While your cat’s weight may fluctuate a little from time to time, any unexplained weight loss needs to be investigated, even if they appear to still be eating normally.

In this blog we look at the most common reasons why your cat might be losing weight.

Dietary changes

Cats are notoriously finicky eaters, and one of the most common reasons for sudden weight loss is a change to their diet. They become quite used to what you feed them, so any change from their favourite brand may see them putting on a bit of a hunger strike. If you do change your cat’s diet, it’s best to do this slowly, and transition to the new food slowly.

Dental problems

Dental disease is very common in cats and can make it difficult and painful to eat, causing them to lose weight. If you notice your cat is having trouble chewing food, dropping pieces repeatedly when eating or is drooling all of a sudden, then it’s important that you have their teeth checked by a vet.


If your cat is losing weight despite eating more than ever and is also drinking and urinating at an increased rate, then it may be suffering from hypothyroidism. This is most common in older cats, although can occur in cats as young as six. Left untreated, hypothyroidism can lead to high blood pressure and severe heart problems. However, there are a range of treatment options available including medication, and the condition can be quite easily diagnosed with a blood test.


Another common cause for weight loss in older cat is diabetes, with the condition also causing increased appetite, drinking and urination as well as lethargy. Cats are most likely to have Type 2 diabetes, which can be reversed with insulin and dietary changes. Diabetes can be diagnosed through blood and urine testing.

Cat drinking water

Kidney disease

Kidney disease can also cause sudden weight loss, along with increased thirst and urination. This is another condition more common in ageing cats. Your vet can perform blood and urine tests to check how your cat’s kidneys are functioning and recommend the best way to manage the condition and maintain their quality of life.

Stress and anxiety

If there has been a significant change to your cat’s living environment, such as the arrival of a new pet, baby or house move, then the stress from this change can cause your cat to stop eating. In this situation it’s important that your cat has their own space in the house where they feel safe and secure to help ease their distress and hopefully get them eating again. Your vet can also assist with advice for easing your cat’s anxiety in your specific situation, including the use of synthetic pheromones and medication.

Intestinal worms

If you have a cat who spends time outdoors and has lost weight, but is still eating normally, they may have intestinal worms. They may also have additional symptoms of vomiting, diarrhoea and bloating.
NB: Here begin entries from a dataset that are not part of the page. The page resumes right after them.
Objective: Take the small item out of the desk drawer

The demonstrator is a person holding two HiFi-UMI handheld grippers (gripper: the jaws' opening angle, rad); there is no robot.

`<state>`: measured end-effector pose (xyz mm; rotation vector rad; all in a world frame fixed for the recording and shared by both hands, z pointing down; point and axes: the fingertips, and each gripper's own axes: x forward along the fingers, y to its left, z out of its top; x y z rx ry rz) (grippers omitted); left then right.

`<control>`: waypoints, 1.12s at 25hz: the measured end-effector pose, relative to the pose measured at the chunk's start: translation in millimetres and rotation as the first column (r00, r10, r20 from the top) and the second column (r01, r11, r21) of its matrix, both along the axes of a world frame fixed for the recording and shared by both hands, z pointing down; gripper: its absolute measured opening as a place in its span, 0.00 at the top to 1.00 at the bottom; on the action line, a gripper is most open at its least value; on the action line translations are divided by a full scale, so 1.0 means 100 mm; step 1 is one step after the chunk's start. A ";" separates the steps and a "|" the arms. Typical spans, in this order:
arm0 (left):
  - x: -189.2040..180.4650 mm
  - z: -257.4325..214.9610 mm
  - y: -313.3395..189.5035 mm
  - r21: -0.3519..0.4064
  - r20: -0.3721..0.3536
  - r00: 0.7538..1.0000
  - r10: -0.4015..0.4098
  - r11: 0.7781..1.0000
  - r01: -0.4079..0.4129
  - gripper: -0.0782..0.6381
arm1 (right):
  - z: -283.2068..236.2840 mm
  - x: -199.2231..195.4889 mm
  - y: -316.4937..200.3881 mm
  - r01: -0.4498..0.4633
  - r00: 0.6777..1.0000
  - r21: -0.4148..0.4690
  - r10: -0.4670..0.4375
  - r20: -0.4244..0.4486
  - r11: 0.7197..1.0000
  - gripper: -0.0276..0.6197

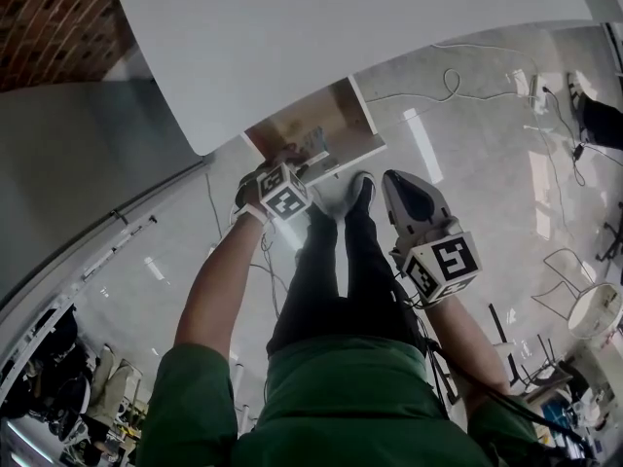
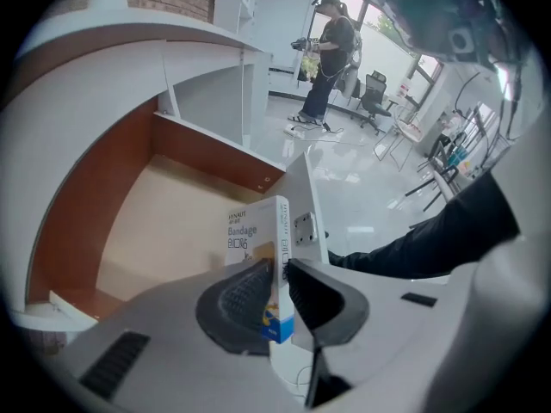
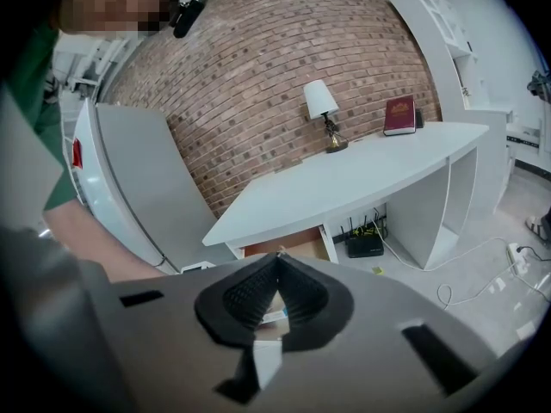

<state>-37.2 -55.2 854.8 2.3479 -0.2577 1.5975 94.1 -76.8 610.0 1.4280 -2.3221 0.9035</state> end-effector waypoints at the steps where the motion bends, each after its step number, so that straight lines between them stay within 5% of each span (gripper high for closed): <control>1: -0.01 -0.03 0.01 0.011 -0.002 1.000 0.000 1.000 0.000 0.81 | -0.01 -0.01 0.00 0.000 1.000 0.004 0.000 0.002 1.000 0.95; 18: 0.08 -1.16 -0.06 0.171 -0.094 0.994 -0.052 0.983 0.067 0.81 | -0.56 -0.07 -0.05 0.021 1.000 0.093 -0.022 0.009 0.995 0.95; 28: 0.17 -2.16 -0.24 0.313 -0.163 0.985 -0.056 0.944 0.106 0.81 | -1.08 -0.05 -0.16 0.023 0.999 0.165 -0.027 0.024 0.986 0.95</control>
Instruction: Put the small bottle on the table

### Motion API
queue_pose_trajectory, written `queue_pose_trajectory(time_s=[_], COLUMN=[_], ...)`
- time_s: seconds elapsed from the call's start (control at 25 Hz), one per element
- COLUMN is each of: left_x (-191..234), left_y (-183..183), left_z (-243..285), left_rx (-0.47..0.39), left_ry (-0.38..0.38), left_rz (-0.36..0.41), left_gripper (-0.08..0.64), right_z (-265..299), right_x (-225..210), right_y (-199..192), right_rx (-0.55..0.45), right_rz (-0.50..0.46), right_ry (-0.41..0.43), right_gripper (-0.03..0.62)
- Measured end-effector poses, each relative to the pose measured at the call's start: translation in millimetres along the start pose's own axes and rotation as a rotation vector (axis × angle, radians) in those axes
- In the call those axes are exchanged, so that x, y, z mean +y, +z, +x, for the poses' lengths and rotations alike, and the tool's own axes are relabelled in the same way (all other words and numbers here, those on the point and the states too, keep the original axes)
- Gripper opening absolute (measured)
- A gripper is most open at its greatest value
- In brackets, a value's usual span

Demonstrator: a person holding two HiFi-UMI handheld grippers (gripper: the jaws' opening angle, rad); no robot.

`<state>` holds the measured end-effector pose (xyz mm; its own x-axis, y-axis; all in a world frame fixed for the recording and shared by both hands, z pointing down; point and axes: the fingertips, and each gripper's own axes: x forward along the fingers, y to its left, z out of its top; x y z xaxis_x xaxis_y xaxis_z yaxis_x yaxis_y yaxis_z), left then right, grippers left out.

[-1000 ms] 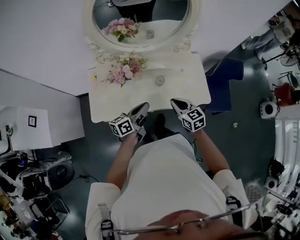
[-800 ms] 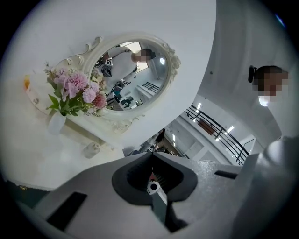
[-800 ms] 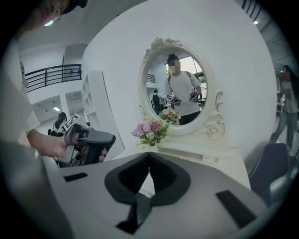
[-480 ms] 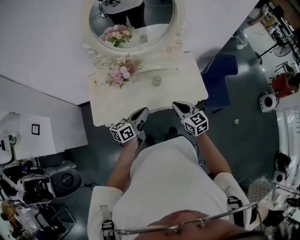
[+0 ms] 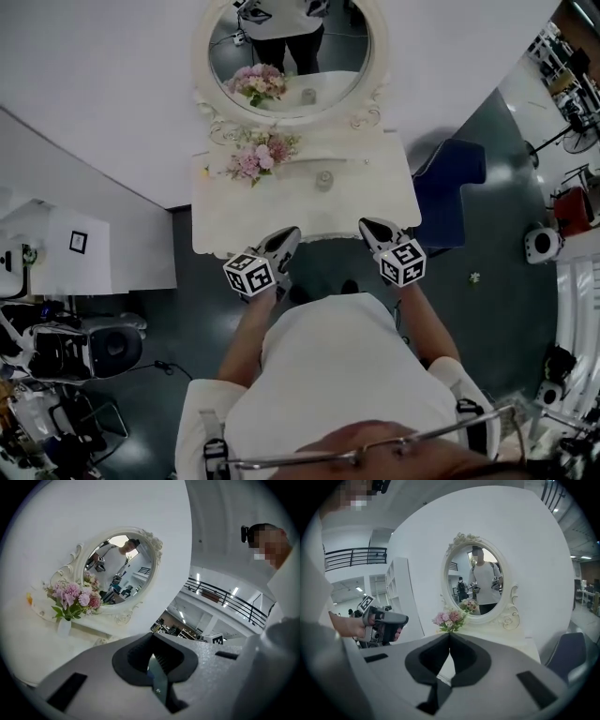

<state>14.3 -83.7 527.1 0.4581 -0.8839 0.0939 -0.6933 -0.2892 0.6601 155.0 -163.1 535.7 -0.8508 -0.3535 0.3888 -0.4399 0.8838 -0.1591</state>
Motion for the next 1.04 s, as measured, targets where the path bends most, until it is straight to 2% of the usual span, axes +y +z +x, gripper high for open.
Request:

If your vet suspects your cat has worms, they will analyse a faecal sample, and if positive, can prescribe medication to eliminate the worms.

Gastrointestinal issues

Gastrointestinal problems in cats are another leading cause of rapid weight loss, with accompanying symptoms typically including vomiting and diarrhoea. These problems may stem from food allergies, infections or inflammatory bowel disease. Gastrointestinal issues can be a little trickier to diagnose and may require further testing.  Treatment can include dietary changes and oral medications, depending on the exact diagnosis.


Unexplained weight loss can sometimes be a warning sign of cancer in cats. Tumours can interfere with normal bodily functions, leading to decreased appetite and weight loss. Cancer can also cause your cat to lose weight quite rapidly, along with reduced appetite, lethargy and changes in behaviour. To reach a cancer diagnosis, your vet will need to perform additional diagnostic testing, such as an ultrasound.

Early detection is key

Even if your cat is still eating well, it’s important that any unexplained weight loss is investigated by your vet. They will perform a thorough physical examination as well as blood and urine testing to help determine the source of the weight loss.

 Early detection typically leads to better outcomes, so it’s important to make an appointment with your vet as soon as you notice any sudden or ongoing weight loss. Once a diagnosis has been made, most health conditions can be well treated, allowing your cat to live a happy and long life.

If you have any concerns about your cat’s weight, or any other health matters, our small animal vets are here to help. To make an appointment at our Gawler East vet clinic, you can book online or call us on 08 8318 1801.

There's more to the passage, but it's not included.